**Work instruction:**
Please retype each record exactly as it stands below.

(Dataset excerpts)
————
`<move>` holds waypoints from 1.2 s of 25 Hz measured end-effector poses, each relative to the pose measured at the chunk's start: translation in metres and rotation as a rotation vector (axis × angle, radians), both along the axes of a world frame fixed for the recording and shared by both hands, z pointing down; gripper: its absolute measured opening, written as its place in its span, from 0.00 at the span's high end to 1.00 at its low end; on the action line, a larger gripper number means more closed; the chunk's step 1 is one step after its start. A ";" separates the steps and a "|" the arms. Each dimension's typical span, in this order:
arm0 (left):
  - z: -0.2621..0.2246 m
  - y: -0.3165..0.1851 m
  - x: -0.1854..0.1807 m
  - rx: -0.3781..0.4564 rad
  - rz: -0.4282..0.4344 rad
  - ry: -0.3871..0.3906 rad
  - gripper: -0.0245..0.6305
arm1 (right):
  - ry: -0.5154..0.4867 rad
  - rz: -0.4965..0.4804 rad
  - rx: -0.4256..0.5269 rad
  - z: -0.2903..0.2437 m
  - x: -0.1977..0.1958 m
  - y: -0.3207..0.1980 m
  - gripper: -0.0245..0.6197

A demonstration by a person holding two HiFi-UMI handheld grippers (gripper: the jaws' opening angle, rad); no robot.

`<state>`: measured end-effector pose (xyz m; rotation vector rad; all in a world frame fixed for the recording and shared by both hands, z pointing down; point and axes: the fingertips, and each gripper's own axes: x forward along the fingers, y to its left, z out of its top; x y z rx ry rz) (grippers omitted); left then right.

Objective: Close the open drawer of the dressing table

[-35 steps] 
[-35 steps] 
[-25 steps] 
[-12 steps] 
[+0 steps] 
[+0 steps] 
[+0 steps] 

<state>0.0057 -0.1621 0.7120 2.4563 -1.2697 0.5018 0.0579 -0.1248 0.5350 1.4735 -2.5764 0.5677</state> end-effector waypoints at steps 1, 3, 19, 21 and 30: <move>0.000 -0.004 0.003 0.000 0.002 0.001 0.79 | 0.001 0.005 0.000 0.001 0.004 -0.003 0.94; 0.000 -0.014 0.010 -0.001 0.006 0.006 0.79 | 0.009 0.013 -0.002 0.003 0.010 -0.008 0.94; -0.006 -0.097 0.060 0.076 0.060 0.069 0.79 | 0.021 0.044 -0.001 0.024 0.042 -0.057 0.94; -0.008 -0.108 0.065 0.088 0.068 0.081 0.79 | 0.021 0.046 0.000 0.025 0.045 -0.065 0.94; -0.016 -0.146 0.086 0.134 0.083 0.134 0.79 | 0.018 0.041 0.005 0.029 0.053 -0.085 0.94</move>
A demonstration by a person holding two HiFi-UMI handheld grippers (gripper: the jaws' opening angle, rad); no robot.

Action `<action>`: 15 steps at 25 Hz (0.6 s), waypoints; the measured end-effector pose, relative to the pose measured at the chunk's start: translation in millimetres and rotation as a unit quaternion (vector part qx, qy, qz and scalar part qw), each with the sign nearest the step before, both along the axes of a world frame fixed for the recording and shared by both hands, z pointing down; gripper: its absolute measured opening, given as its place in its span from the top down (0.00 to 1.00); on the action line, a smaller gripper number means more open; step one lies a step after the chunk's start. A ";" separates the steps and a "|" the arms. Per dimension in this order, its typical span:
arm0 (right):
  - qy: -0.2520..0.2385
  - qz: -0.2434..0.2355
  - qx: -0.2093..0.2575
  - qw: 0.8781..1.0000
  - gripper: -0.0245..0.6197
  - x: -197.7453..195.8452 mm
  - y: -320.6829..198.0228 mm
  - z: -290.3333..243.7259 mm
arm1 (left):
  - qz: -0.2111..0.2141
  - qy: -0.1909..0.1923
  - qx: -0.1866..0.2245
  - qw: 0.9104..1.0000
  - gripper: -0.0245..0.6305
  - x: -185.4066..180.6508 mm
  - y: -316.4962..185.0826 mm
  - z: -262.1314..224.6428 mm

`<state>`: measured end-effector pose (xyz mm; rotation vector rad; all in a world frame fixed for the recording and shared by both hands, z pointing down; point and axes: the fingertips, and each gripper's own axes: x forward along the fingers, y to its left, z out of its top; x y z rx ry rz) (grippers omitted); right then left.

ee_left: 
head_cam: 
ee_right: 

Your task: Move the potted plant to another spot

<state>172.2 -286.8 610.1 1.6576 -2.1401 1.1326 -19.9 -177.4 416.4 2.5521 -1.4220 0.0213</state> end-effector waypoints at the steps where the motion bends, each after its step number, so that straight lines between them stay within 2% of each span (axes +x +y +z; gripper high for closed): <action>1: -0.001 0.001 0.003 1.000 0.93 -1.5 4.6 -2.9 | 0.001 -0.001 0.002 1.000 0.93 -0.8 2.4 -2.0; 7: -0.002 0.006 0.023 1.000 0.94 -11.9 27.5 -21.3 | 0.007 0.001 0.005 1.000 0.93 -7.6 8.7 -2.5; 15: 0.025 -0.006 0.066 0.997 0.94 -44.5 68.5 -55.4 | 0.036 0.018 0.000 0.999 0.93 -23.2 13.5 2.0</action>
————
**Solution to this task:**
`<move>` holds waypoints from 1.2 s of 25 Hz measured end-effector poses, each relative to the pose measured at the chunk's start: translation in metres and rotation as a rotation vector (axis × angle, radians), both along the axes of a world frame fixed for the recording and shared by both hands, z pointing down; gripper: its absolute measured opening, written as its place in its span, from 0.00 at the span's high end to 1.00 at its low end; on the action line, a larger gripper number means more closed; the chunk's step 1 is one step after its start. A ";" separates the steps and a "|" the arms. Each dimension's typical span, in this order:
arm0 (left):
  - z: -0.2621..0.2246 m
  - y: -0.3165..0.1851 m
  - x: -0.1854..0.1807 m
  - rx: -0.3781..0.4564 rad
  - rz: -0.4282..0.4344 rad
  - ry: -0.3871..0.3906 rad
  - gripper: -0.0245..0.6305
arm1 (right):
  - ry: -0.5154..0.4867 rad
  - rz: -0.4965..0.4804 rad
  - rx: -0.4256..0.5269 rad
  - z: -0.2903..0.2437 m
  - x: -0.1977..0.1958 m
  - y: -0.3207..0.1980 m
  - gripper: -0.0245..0.6197

A demonstration by a person holding two HiFi-UMI handheld grippers (gripper: the jaws' opening angle, rad); no robot.

`<state>`: measured end-effector pose (xyz m; rotation vector rad; all in a world frame fixed for the recording and shared by both hands, z pointing down; point and axes: the fingertips, and each gripper's own axes: x forward along the fingers, y to its left, z out of its top; x y z rx ry rz) (grippers omitted); left then right.

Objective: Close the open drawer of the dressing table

[-35 steps] 
[-35 steps] 
[-25 steps] 
[-12 steps] 
[+0 steps] 
[+0 steps] 
[+0 steps] 

<state>0.0057 -0.1621 0.7120 2.4563 -1.2697 0.5018 0.0579 -0.1248 0.5350 1.4735 -2.5764 0.5677</state> end-effector waypoints at steps 1, 3, 19, 21 and 30: <move>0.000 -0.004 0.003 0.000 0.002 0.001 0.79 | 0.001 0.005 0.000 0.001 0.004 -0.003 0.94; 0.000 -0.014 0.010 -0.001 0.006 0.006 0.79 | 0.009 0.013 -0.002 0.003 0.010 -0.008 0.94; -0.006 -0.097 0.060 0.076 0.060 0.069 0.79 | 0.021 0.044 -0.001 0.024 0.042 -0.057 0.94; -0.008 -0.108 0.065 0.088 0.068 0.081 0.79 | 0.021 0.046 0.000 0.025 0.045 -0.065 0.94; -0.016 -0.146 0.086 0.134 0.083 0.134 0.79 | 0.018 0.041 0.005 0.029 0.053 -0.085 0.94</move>
A demonstration by a person holding two HiFi-UMI handheld grippers (gripper: the jaws' opening angle, rad); no robot.

Action `<action>`: 15 steps at 25 Hz (0.6 s), waypoints; the measured end-effector pose, relative to the pose measured at the chunk's start: translation in millimetres and rotation as a unit quaternion (vector part qx, qy, qz and scalar part qw), each with the sign nearest the step before, both along the axes of a world frame fixed for the recording and shared by both hands, z pointing down; gripper: its absolute measured opening, given as its place in its span from the top down (0.00 to 1.00); on the action line, a smaller gripper number means more open; step one lies a step after the chunk's start. A ";" separates the steps and a "|" the arms. Per dimension in this order, its typical span:
arm0 (right):
  - qy: -0.2520..0.2385
  - qz: -0.2434..0.2355
  - qx: -0.2093..0.2575
  - qw: 0.8781..1.0000
  - gripper: -0.0245..0.6197
  - x: -197.7453..195.8452 mm
  - y: -320.6829..198.0228 mm
  - z: -290.3333..243.7259 mm
arm1 (left):
  - qz: -0.2111..0.2141
  - qy: -0.1909..0.1923
  - qx: -0.1866..0.2245
  - qw: 0.9104..1.0000
  - gripper: -0.0245..0.6305
  - x: -185.4066..180.6508 mm
  - y: -316.4962..185.0826 mm
  - z: -262.1314..224.6428 mm

`<state>`: measured end-effector pose (xyz mm; rotation vector rad; all in a world frame fixed for the recording and shared by both hands, z pointing down; point and axes: the fingertips, and each gripper's own axes: x forward along the fingers, y to its left, z out of its top; x y z rx ry rz) (grippers omitted); right then left.

ee_left: 
head_cam: 
ee_right: 

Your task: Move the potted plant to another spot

<state>172.2 -286.8 610.1 1.6576 -2.1401 1.1326 -19.9 -177.4 416.4 2.5521 -1.4220 0.0213</state> end-effector waypoints at the steps where the motion bends, each after its step number, so that straight lines between them stay within 2% of each span (axes +x +y +z; gripper high for closed): <action>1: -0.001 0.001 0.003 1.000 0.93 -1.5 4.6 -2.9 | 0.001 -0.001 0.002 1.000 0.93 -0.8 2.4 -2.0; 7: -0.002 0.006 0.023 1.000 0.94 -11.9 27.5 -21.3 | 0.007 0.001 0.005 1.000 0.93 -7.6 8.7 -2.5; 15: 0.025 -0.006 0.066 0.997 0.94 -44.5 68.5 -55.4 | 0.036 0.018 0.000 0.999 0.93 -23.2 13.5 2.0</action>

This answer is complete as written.